More than 500 community members, legislators, members of the business community, and representatives from fields including public health, healthcare, law enforcement, education, and academia gathered today at the Rhode Island Department of Health (RIDOH) 2016 Health Equity Summit to discuss the steps necessary to build healthier communities and a healthier Rhode Island.
The event's 10 breakout sessions focused on, among other issues, health systems transformation, housing, community-police partnerships, food systems, behavioral health, climate change, and education. Speakers included David Williams from Harvard University's T.H. Chan School of Public Health; First Gentleman Andy Moffit; Executive Office of Health and Human Services (EOHHS) Secretary Elizabeth Roberts; and Director of Health Nicole Alexander-Scott, MD, MPH.
"Rhode Island is a place that embraces diversity, tolerance, and equal opportunity for everyone," Moffit said. "An important part of ensuring that all Rhode Islanders have an equal opportunity to thrive is to address the underlying issues that determine whether people and communities are healthy, such as food access, housing, and education. I applaud everyone at today's Health Equity Summit for rolling up their sleeves and contributing their time, talent, and passion, and for helping build a healthier Rhode Island."
"Ensuring that all Rhode Islanders have access to high-quality, well-coordinated health services is a vitally important goal. But to achieve the best health outcomes for all Rhode Islanders, we also need to focus on what's happening outside the four walls of our medical facilities, in our homes and communities," Secretary Roberts said. "In the coming months and years, we will continue to collaborate and innovate across state agencies and with our dedicated community partners to achieve the shared population health goals we have set and build healthier communities across Rhode Island."
"Everyone deserves an equal opportunity to harness their talents, share their gifts, and achieve their dreams, no matter their race, ethnicity, sexuality, gender orientation, or level of education or income," Dr. Alexander-Scott said. "It's not enough to just track and measure health disparities. We need people from every zip code throughout the state to sit at the same table, embrace a shared vision for a strong, thriving Rhode Island, and then work toward that vision together so that we can measure the improved outcomes that are needed. That's what the 2016 Health Equity Summit gave us a chance to do."

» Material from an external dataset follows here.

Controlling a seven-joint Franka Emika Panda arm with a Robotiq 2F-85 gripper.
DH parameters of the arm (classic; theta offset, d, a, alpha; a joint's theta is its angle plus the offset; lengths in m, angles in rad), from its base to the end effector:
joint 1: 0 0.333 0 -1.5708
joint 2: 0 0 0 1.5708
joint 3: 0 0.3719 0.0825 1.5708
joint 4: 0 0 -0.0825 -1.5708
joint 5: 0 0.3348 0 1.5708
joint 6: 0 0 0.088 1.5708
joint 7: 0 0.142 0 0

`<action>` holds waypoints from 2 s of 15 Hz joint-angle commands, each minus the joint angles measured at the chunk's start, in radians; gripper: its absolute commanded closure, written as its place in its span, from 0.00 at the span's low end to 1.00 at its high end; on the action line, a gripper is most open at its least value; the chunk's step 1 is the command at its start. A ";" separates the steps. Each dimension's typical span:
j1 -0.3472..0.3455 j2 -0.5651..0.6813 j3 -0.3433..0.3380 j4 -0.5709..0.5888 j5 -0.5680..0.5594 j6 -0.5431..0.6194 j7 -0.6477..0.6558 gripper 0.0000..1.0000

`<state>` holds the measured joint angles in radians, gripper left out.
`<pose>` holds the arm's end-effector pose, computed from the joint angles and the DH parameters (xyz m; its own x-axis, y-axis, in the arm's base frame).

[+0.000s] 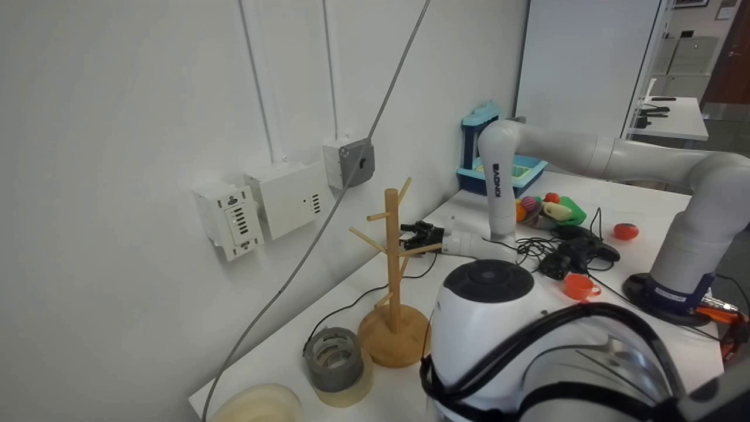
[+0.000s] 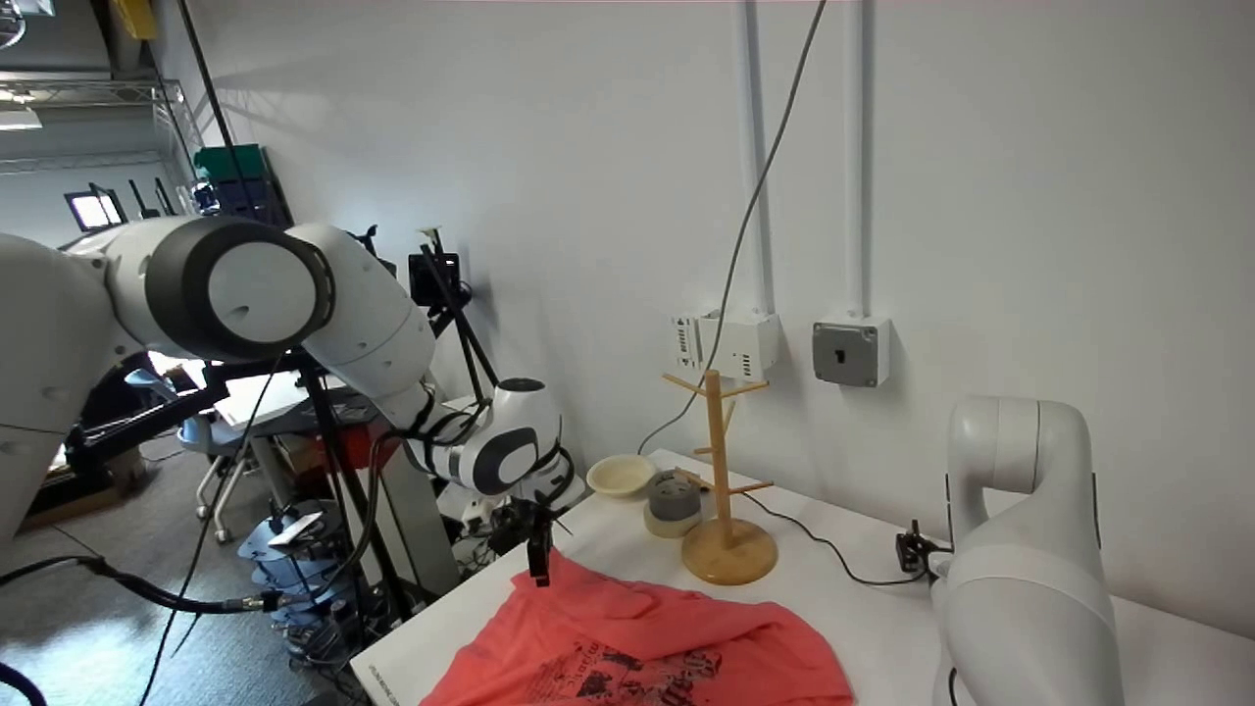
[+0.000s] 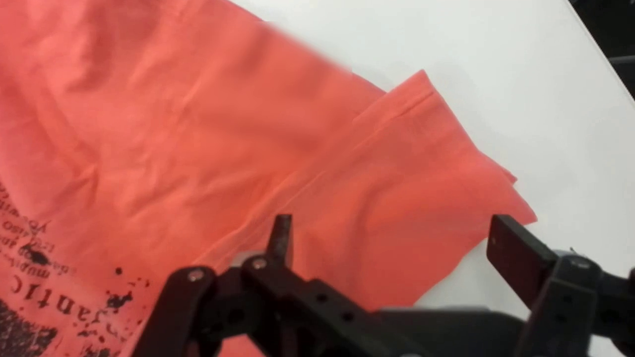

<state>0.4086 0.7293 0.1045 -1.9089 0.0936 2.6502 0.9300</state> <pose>0.5546 0.3057 0.1630 0.8631 -0.4975 -0.0875 -0.5036 -0.8607 -0.0741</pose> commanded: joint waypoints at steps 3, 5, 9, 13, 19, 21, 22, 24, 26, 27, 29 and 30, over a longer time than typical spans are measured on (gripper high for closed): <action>0.024 0.079 -0.012 0.126 0.025 -0.045 0.029 0.00; 0.033 0.103 -0.017 0.157 0.022 -0.056 0.044 0.00; 0.044 0.154 -0.020 0.210 0.020 -0.080 0.072 0.09; 0.062 0.209 -0.033 0.267 0.005 -0.107 0.089 0.15; 0.078 0.237 -0.050 0.331 -0.006 -0.169 0.098 0.54; 0.082 0.232 -0.055 0.336 -0.011 -0.180 0.101 0.70; 0.084 0.228 -0.058 0.335 -0.012 -0.184 0.103 0.77; 0.089 0.209 -0.061 0.317 -0.017 -0.183 0.100 0.93; 0.089 0.180 -0.060 0.283 -0.024 -0.170 0.092 1.00; 0.086 0.159 -0.057 0.257 -0.024 -0.156 0.087 0.97; 0.080 0.120 -0.054 0.212 -0.023 -0.140 0.078 0.96; 0.076 0.101 -0.052 0.191 -0.024 -0.135 0.072 0.96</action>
<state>0.4830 0.9076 0.0602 -1.6325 0.0831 2.4928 1.0044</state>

Many different health disparities exist in Rhode Island. For example, LGBTQ youth are much more likely to use tobacco products (43.5% of LGBTQ youth, as opposed to 25% of all youth); non-high school graduates are at risk of living seven years less than those who graduate from college; the infant mortality rate for African-American Rhode Islanders is almost double the state average (11.2 per 1,000 live births, as opposed to 6.6); and more than half of Native American children (54%) live in poverty.
The theme of the 2016 Health Equity Summit was Health Equity in Action: Justice and Health for All. Participants in the breakout sessions identified immediate action steps that will help improve health for all Rhode Islanders, and will help move Rhode Island's current 23 population health goals forward.
Rhode Island's population health goals are targets that all agencies within EOHHS (RIDOH; the Department of Behavioral Healthcare, Developmental Disabilities, and Hospitals; the Department of Human Services; and Department of Children, Youth, and Families), and the Office of the Health Insurance Commissioner and HealthSource RI, are working toward. These population health goals are the platform for a State Health Plan (including behavioral health) being developed through Rhode Island's State Innovation Model (SIM) work.
Population health goals include increasing access to safe, healthy, affordable food; promoting senior health to support independent living; and reducing the prevalence of substance use disorders. All of Rhode Island's 23 population health goals are available online.
The health equity action steps that summit participants proposed included: • Developing comprehensive education for all Rhode Island young people on climate change and what they can do to address the issue, and integrating climate change response work into municipal planning. • Creating more detailed, consistent communication at the state level about programs, services, and organizations that focus on access to healthy, local food. • Creating and maintaining a built environment infrastructure that promotes healthy living (for example, well-maintained sidewalks), and creating incentives for schools to offer more recess and physical education. • Expanding high-quality, trauma-informed, accessible mental and behavioral health services that meet the needs of all Rhode Islanders (including the needs of the state's LGBTQ community).
In addition to the breakout sessions and speaking portions, the Health Equity Summit featured a spoken word poetry performance, Bharatnatyam dancers, a photo gallery that provided a journey through Rhode Island's diverse communities, and the work of Rhode Island's Health Equity Zones (HEZs). Health Equity Zones are 10 areas throughout Rhode Island where community collaborations are implementing innovative approaches to make Rhode Island stronger with healthier communities. Some of the many actions to improve birth outcomes and prevent chronic diseases in seniors included HEZ activities that increase access to affordable, healthy food and clean water, enforce transportation policies that improve safety and physical activity, expand walking school buses to decrease school absenteeism, and improve other social and environmental conditions of neighborhoods.
Dr. Alexander-Scott closed the event by pledging to bring the health equity action step proposals to the group managing the development of Rhode Island's State Health Plan, and to keep the community up to date about their integration into the plan.